Apesar dos efeitos positivos na coordenação da passada obtidos ao remover parte do peso suportado durante a marcha nestes pacientes (DOBKIN, 1999), também têm sido demonstrados os benefícios de um programa de tratamento que combina o exercício e o feedback com o trabalho na esteira sem suspensão do peso corporal na fase inicial da recuperação (MALOUIN; POTVIN; PRÉVOST; RICHARDS; WOOD-DAUPHINEE, 1992), além de apontar respostas eletromiográficas mais funcionais, especialmente dos gastrocnêmios (LAUFER; DICKSTEIN; CHEFEZ; MARCOVITZ, 2001). Esta melhora na

resposta elétrica dos gastrocnêmios durante a perda de contato facilita a propulsão e a produção de energia durante o andar (OLNEY; GRIFFIN; MONGA; MCBRIDE, 1991), possivelmente devido ao deslocamento posterior do membro inferior, proporcionado pelo cinto da esteira. Este movimento melhora a extensão do quadril e facilita a transferência de peso necessária para o deslocamento do centro de gravidade de forma antecipatória ou em resposta às mudanças na postura ou no padrão de movimento (KNIKOU; RYMER, 2002).

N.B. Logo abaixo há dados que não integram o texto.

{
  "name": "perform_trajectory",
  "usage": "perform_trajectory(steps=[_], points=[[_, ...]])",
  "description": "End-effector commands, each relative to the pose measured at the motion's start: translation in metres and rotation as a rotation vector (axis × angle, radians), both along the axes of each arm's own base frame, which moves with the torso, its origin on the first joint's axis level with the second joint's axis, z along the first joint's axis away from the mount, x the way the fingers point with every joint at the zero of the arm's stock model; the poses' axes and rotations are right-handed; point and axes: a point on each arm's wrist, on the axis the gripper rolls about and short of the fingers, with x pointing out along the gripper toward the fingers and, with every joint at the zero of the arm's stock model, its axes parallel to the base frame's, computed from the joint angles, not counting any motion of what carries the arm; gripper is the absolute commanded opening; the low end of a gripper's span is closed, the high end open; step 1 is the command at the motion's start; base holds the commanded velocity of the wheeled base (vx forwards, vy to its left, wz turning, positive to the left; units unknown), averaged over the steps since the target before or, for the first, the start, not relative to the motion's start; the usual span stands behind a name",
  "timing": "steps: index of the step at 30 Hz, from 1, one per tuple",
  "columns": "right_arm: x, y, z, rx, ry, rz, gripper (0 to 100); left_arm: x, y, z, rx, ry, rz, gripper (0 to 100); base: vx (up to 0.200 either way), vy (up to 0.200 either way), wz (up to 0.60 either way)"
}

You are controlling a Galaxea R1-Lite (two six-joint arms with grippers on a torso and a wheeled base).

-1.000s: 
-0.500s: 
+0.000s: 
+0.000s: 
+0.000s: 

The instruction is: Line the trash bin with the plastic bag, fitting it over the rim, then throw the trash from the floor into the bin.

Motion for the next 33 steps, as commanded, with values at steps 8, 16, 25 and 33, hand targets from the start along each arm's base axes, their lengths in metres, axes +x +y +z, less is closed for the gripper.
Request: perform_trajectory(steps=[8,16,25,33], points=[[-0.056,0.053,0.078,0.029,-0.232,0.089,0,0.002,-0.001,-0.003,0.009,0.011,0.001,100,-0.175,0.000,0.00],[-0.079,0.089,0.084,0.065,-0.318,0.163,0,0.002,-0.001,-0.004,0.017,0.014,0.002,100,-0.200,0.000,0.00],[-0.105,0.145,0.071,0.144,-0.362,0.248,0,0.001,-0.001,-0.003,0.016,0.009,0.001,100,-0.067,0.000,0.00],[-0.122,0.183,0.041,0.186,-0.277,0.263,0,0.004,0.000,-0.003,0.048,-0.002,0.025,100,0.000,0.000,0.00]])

Outros autores consideram importante o trabalho na esteira, porque é uma tarefa específica (RICHARDS; MALOUIN; WOOD-DAUPHINEE; WILLIAMS; BOUCHARD; BRUNET, 1993) que melhora a força do membro inferior (SMITH; MACKO; SILVER; GOLDBERG, 1998; COELHO; ABRAHÃO; MATTIOLI, 2004), que reproduz as características cinemáticas e temporais do andar e que pode ser feita por ciclos, com controle da intensidade, do tempo, da fadiga, com uma velocidade constante e com maior segurança, devido à utilização do colete e do suporte no corrimão, os quais suprem os déficits nas respostas de equilíbrio (HESSE, 1999). No entanto, outros estudos que compararam o treinamento na esteira com outros métodos de reeducação do andar mostraram melhora na marcha, no equilíbrio e na funcionalidade, mas não verificaram diferencias estatisticamente significativas entre os dois procedimentos durante a fase inicial da recuperação (NILSSON; CARLSSON; DANIELSSON; FUGL-MEYER; HELLSTRÖM; KRISTENSEN; SJÖLUND; SUNNERHAGEN; GRIMBY, 2001) e na fase crônica (LISTON; MICKELBOROUGH; HARRIS; HANN; TALLIS, 2000).

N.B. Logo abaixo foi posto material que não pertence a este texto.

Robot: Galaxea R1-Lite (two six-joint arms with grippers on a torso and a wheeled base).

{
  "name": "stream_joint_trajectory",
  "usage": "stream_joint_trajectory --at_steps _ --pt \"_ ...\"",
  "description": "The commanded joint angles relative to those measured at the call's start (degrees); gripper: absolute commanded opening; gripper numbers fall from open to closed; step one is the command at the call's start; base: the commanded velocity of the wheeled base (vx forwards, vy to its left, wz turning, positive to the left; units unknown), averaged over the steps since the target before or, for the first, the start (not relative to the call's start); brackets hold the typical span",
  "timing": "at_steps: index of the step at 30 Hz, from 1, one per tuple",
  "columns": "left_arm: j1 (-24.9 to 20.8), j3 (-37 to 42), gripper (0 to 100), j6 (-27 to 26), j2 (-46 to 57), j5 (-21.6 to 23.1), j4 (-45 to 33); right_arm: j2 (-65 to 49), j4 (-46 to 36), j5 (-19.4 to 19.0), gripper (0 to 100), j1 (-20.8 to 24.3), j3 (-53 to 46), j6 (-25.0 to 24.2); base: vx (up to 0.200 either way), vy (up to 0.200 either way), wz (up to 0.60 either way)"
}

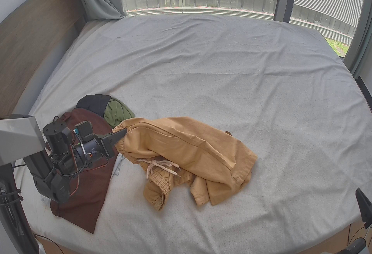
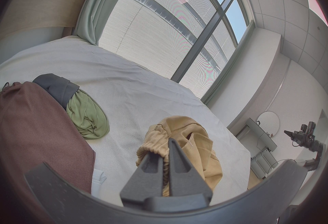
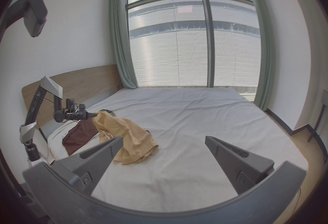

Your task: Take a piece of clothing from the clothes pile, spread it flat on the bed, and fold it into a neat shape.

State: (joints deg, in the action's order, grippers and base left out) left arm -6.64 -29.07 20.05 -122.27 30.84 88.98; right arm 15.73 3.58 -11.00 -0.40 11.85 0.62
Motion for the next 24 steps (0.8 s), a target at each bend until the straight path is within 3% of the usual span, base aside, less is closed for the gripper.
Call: stream_joint_trajectory --at_steps 1,5,8,16,24 --pt "0.05 -0.19 0 -0.19 0.37 0.45 0.05 15.12 0.63 -5.26 100 0.49 4.94 -0.62 0.0 0.0 0.0" --pt "0.23 -0.63 0 -0.37 0.37 1.06 0.14 21.01 0.9 -11.15 100 1.02 6.26 -3.08 0.0 0.0 0.0" --pt "0.32 -0.54 0 -0.28 0.63 1.15 0.14 25.23 0.99 -13.53 100 1.28 7.75 -5.37 0.0 0.0 0.0" --pt "-0.3 0.16 0 -0.37 0.63 1.15 0.14 32.09 3.18 -17.74 100 6.29 8.81 -10.47 0.0 0.0 0.0" --pt "-0.12 0.16 0 -0.28 0.54 1.15 0.14 43.25 9.42 -20.64 100 11.39 8.81 -10.82 0.0 0.0 0.0"
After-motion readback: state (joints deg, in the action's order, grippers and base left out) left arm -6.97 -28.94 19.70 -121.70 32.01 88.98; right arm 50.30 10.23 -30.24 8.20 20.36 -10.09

Os estudos que avaliaram as respostas fisiológicas da marcha na esteira mostraram uma redução substancial no gasto energético e nas demandas cardiovasculares nos hemiplégicos, durante a marcha na esteira com todo o peso corporal (CUNHA JÚNIOR; LIM; QURESHY; HENSON; MONGA; PROTAS, 2001, 2002; MACKO; DESOUZA; TRETTER; SILVER; SMITH; ANDERSON; TOMOVASU; GORMAN; DENGEL, 1997; POTEMPA;

LOPEZ; BRAUN; SZIDON; FOGG; TINCKNELL, 1995), com 30% de suspensão de peso (DANIELSSON, SUNNERHAGEN, 2000) e em pacientes idosos crônicos (DOBROVOLNY; IVEY; ROGERS; SORKIN; MACKO, 2003).

Todos estes trabalhos clínicos de forma geral, após as intervenções terapêuticas, avaliaram o padrão do andar no solo, mas as comparações e interpretações dos resultados são difíceis porque os tratamentos, assim como os desenhos metodológicos, equipamentos e controle das situações experimentais foram diferentes. Assim, muitas dúvidas sobre como muda e o que muda no padrão de andar nas duas superfícies com suporte parcial e total de peso ainda persistem. Além disso, ainda precisam ser definidas quais são as características cinemáticas do padrão de andar hemiplégico no solo com suporte total e parcial de peso. Desta forma, faz-se ainda necessário uma comparação mais minuciosa e melhor controlada do padrão da marcha em pacientes hemiplégicos em diferentes superfícies e condições de carga para definir as melhores intervenções terapêuticas.